STIMMRÜCKGABE

 

Pardon - ich fall mal mit der Tür ins Haus.

Es liegt an euch, bin ich gleich wieder raus.

Die Grünen habn hier ihr Parteibüro?

Sollt das nicht so sein, dann sagt mir wo.

Ich will nicht viel, will nur was wieder haben,

was der Partei auch manch and‘re gaben.

Erinnert ihr euch an die letzte Wahl?

Die Stimme für euch macht mir heute Qual.

 

Ich hab geglaubt, ich macht, was ihr verkündet.

Habt mit den Falschen euch zur Macht verbündet.

Doch nun vergesst ihr euren Markenkern.

Ich bin inzwischen bei euch nicht mehr gern

Ich kann hier meinen Widerwillen spüren,

in Treppenhäusern, Räumen, durch die Türen.

Hol meine beiden Stimmen wieder ab,

die ich am Wahltag euch gegeben hab.

 

Wieso soll das nicht gehn?

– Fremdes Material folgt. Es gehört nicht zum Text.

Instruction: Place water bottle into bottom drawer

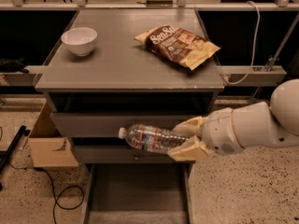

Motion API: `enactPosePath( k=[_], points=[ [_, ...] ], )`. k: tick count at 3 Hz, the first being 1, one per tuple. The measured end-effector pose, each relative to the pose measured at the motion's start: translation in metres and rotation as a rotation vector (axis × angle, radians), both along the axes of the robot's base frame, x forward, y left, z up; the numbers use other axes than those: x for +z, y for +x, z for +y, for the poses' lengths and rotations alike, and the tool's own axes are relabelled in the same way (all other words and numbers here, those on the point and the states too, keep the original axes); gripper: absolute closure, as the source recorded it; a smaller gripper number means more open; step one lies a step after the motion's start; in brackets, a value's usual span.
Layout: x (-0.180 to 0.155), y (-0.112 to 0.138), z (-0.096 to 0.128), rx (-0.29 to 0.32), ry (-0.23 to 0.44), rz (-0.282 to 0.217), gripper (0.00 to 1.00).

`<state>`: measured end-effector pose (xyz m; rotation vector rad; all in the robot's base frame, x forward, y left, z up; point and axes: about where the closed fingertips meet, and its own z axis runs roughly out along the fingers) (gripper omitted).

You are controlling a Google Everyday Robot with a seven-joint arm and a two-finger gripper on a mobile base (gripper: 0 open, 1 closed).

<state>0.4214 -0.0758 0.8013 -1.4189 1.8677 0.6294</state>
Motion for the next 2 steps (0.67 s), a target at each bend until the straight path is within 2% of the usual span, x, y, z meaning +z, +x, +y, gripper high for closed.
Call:
enactPosePath(
  k=[1, 2],
  points=[
    [0.002, -0.004, 0.008, 0.014, 0.013, -0.012, 1.00],
    [-0.026, -0.001, 0.027, 0.035, 0.022, 0.026, 1.00]
  ],
)
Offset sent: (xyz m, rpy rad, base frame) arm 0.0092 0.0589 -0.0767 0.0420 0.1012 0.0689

Gingn sie verloren?

Muss ich nach ihnen kratzen, schürfen, bohren?

Habt ihr sie verschlampt, verkramt, verlegt?

Dann such ich mit, damit ihr euch bewegt.

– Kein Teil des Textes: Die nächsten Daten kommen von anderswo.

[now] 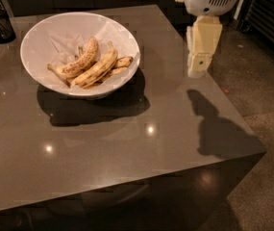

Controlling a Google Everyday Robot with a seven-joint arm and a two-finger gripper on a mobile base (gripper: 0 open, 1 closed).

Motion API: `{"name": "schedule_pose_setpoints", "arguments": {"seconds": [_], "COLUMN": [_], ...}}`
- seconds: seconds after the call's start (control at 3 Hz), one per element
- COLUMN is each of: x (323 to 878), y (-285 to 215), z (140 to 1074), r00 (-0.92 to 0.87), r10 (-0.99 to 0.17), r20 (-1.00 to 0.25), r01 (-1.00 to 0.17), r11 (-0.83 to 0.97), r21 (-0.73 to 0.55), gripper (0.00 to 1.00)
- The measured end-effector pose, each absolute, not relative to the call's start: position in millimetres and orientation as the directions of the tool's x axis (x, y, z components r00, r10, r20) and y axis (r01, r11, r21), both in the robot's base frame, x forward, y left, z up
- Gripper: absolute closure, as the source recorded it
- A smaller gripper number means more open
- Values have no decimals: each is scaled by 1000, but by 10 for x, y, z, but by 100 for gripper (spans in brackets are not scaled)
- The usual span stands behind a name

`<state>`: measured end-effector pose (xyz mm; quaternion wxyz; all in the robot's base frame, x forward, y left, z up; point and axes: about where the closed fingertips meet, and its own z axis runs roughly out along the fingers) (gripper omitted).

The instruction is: Pick banana from white bowl

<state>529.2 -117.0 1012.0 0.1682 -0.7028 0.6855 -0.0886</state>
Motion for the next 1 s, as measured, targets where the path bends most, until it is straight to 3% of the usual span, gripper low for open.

Den Umschlag, in dem der Wahlschein steckte,

hat ekelhaft geschmeckt, als ich ihn leckte.

Ich nehm ihn mit, zerknittert und geknickt -

doch jetzt gleich, und nicht erst zugeschickt.

 

Es gibt da noch ein paar Irritationen.

Ich will mit Einzelheiten euch verschonen,

weil ihr die Dinge sicher anders seht,

ihr, wie es in Kram euch passt, doch dreht.

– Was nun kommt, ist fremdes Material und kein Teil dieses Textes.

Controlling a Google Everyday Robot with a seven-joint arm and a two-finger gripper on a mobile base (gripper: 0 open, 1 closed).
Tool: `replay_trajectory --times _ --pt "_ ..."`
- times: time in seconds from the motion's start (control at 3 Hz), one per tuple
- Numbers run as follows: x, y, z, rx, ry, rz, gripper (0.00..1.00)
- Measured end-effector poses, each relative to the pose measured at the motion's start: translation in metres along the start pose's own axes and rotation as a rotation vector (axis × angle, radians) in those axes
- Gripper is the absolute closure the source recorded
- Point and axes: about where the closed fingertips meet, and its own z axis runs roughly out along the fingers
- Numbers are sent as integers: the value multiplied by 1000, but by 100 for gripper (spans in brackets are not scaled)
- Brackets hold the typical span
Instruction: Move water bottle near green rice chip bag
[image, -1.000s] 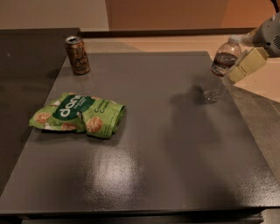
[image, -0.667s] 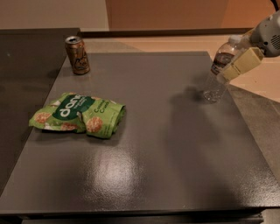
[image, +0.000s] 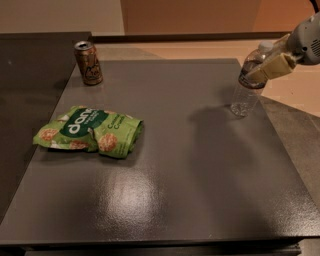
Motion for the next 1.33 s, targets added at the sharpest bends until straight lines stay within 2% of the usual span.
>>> replay_trajectory --times 0.33,0.67,1.0,1.33 --pt "-9 9 -2 -19 -18 -15 87" --pt "-30 34 0 -85 -4 -76 100" --pt "-49 71 13 -197 13 -141 100" --pt "-64 105 26 -294 12 -170 100"
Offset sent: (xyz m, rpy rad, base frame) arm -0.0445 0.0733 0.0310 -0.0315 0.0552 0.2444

Krieg ist schlimm, doch kann das denn begründen,

vom Ausstieg aus Atom Abstand zu finden,

Ihr legt ihr Energiewende auf Eis -

zur Begründung zeigt ihr auf den Preis.

 

Ihr koaliert mit Kriminalisierern,

das macht euch, dass ihr’s wisst, zu Wahlverlierern.

Der Anschein ist, dass ihr nach Ämtern giert,

Wer so aussieht, wird schon fast geschmiert.

Verlässlich seid ihr nur zum Haare raufen,

Grundsätze, die werft ihr übern Haufen,

als hätt nichts bei euch dauerhaft Bestand –

und nennt es Kompromiss für unser Land.

 

Ich mag euer Büro gar nicht besetzen.

ich will nur meinen Wahlschein jetzt zerfetzen.

mit Sorgfalt zeigen, dass er nicht mehr gilt,

vermeiden, dass mein Hals noch weiter schwillt.

Doch lieber wär mir, ich könnt drauf vertrauen,

ich könnt auf eure Wahlversprechen bauen.

Denn mit der Hoffnung hatt ich euch gewählt,

als es noch hieß, dass jede Stimme zählt.

 

Wie konntet ihr, es wär in Ordnung, glauben,

den Inhalt meiner Stimme frech  zurauben,

obwohl ich keine Blankovollmacht gab,

als ich euer Programm gelesen hab.

Manches hab ihr nach der Wahl vergessen,

wie ne Schlange euch gehäutet unterdessen,

und zeigt jetzt noch, wie Macht euch korrumpiert,

wie ihr an Ruf und Anseh’n rasch verliert.

 

Nun holt sie schon, ich will nicht ewig warten.

sie soll in falsche Hände nicht geraten,

dass keiner mit ihr macht, was ich nicht will -

wenn das passiert, dann bin ich nicht mehr still.

Habt ihr nach meiner Stimme nun geschaut,

und rückt sie nur nicht raus, dann werd ich laut,

und fühl mich nach der Wahl nun echt betrogen -

dass ich euch unterstütze, ist gelogen.

 

Was ich noch will, ist nur ein sauberer Strich

zwischen uns - begreifbar hoffentlich

ihr verratet die Substanz der alten Ziele,

ich spür, wie fremd ich mich längst bei euch fühle.

Bin nicht sentimental - das tut nicht weh,

wenn ich ungeduldig jetzt hier steh.

Und habt ihr sie verschludert - ist egal -

ich krieg ne neue bei der nächsten Wahl.